Далее – обстановка: «красный штоф полинялых диванов», «пропыленные кисти портьер», «голые рисунки журнала», «грязная кнопка звонка». Действующие лица: «купчик, шулер, студент, офицер». И вдруг вырывается стон:
Разве дом этот – дом в самом деле?
Разве так суждено меж людьми?
Вот – она: «бела, словно плат», «губы с запекшейся кровью». И снова крик ужаса:
(Разве это мы звали любовью?)
Кровать на фоне огромного, желтого заката… Ее объятия душат, как кольца сытой змеи.
Словно змей, тяжкий, сытый и пыльный,
Шлейф твой с кресел ползет на ковер…
Пытка унижением и отвращением кончается приглашением на позорную казнь:
Так вонзай же, мой ангел вчерашний,
В сердце – острый французский каблук!..
Сердце, пронзенное французским каблуком, – потрясающее выражение низменности, цинизма и кощунства «страсти». Как у Достоевского – пошлость граничит здесь с фантастикой.

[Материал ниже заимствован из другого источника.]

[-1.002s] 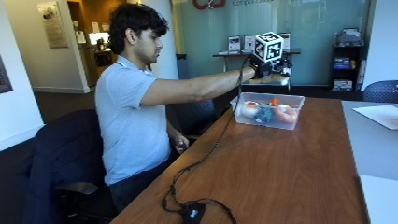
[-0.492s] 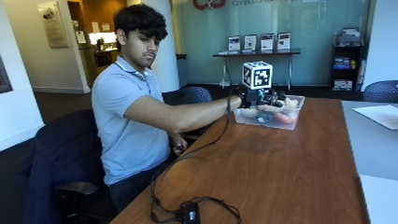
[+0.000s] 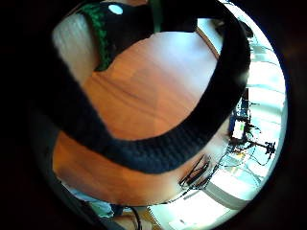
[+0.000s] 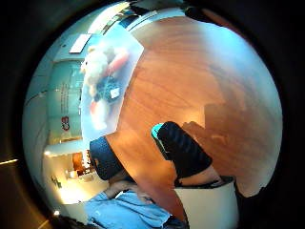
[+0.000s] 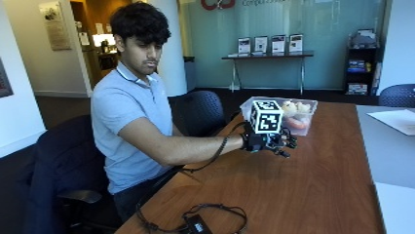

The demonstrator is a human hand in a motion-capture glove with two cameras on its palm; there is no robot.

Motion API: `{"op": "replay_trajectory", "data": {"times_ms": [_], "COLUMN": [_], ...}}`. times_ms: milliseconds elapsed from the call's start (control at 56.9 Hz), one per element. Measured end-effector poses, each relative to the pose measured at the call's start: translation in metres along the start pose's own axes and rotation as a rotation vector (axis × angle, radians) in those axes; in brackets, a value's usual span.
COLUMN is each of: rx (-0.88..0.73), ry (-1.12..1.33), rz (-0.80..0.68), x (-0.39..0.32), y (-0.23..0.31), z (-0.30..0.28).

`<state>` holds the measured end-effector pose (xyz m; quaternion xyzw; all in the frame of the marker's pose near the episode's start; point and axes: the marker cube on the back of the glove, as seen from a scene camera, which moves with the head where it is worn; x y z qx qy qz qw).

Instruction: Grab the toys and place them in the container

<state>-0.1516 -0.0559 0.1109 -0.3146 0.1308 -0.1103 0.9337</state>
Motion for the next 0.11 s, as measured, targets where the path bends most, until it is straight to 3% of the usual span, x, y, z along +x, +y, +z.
{"op": "replay_trajectory", "data": {"times_ms": [105], "rx": [0.053], "ry": [0.022], "rz": [0.001], "x": [0.0110], "y": [0.0031], "z": [0.0075]}}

Соблазн страсти в ее таинственной неотделимости от смерти. Вот снова поездка с «ней» на Острова; опять «под талым снегом хрустит песок», она прижимается к нему – ее вуаль, развеваясь по ветру, бьет его по лицу. И снова запевает кровь, и ветер и небо звенят музыкальной бурей:
…И мне казалось – сквозь храп коня —
Венгерский танец, в небесной черни
Звенит и плачет, дразня меня…
Любовное свидание – сон и обман. Музыка «звенит и плачет» – не о любви. Она, первая, слышит этот голос.